- Opening Delimiter -

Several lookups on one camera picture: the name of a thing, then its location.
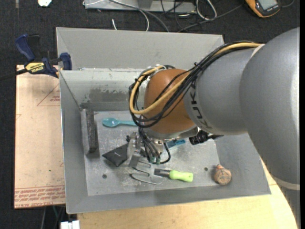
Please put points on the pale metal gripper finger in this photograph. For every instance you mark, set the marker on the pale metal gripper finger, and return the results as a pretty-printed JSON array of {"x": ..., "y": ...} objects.
[
  {"x": 135, "y": 160},
  {"x": 152, "y": 181}
]

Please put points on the black flat pouch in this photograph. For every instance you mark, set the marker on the black flat pouch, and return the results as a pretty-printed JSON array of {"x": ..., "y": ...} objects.
[{"x": 116, "y": 155}]

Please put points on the teal plastic spoon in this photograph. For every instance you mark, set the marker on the teal plastic spoon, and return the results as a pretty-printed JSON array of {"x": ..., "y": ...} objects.
[{"x": 112, "y": 122}]

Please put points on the blue plastic piece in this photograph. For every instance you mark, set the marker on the blue plastic piece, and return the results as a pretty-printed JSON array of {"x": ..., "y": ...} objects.
[{"x": 178, "y": 142}]

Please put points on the brown cork stopper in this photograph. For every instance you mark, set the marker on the brown cork stopper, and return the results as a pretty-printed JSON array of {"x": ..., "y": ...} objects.
[{"x": 222, "y": 175}]

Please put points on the grey metal bin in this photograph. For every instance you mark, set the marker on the grey metal bin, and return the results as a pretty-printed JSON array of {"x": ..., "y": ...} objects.
[{"x": 114, "y": 51}]

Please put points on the brown cardboard board, red print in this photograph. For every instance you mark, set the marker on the brown cardboard board, red print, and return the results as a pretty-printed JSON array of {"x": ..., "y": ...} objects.
[{"x": 38, "y": 132}]

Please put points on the black cylinder on white bracket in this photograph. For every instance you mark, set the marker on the black cylinder on white bracket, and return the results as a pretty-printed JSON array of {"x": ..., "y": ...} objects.
[{"x": 199, "y": 137}]

- Closing Delimiter -

▶ _TASK REQUIREMENTS_
Copy exactly, please, the span of lines that begins at the line with "Please put points on the blue" and ends at the last line of the data, both included.

▶ _RESPONSE_
Please put points on the blue plastic piece in this photograph. For every instance you mark, set the marker on the blue plastic piece, and return the results as a pretty-printed JSON array of {"x": ..., "y": ...} objects.
[{"x": 178, "y": 142}]

Please put points on the brown cork stopper in this photograph. For every instance you mark, set the marker on the brown cork stopper, and return the results as a pretty-printed JSON array of {"x": ..., "y": ...} objects.
[{"x": 222, "y": 175}]

Please put points on the grey metal bin in this photograph. For every instance you mark, set the marker on the grey metal bin, and return the results as a pretty-printed JSON array of {"x": ..., "y": ...} objects.
[{"x": 114, "y": 51}]

Please put points on the brown cardboard board, red print in this photograph. For every instance you mark, set the marker on the brown cardboard board, red print, and return the results as a pretty-printed JSON array of {"x": ..., "y": ...} objects.
[{"x": 38, "y": 132}]

Please put points on the black cylinder on white bracket in this photograph. For every instance you mark, set the marker on the black cylinder on white bracket, and return the results as a pretty-printed JSON array of {"x": ..., "y": ...} objects.
[{"x": 199, "y": 137}]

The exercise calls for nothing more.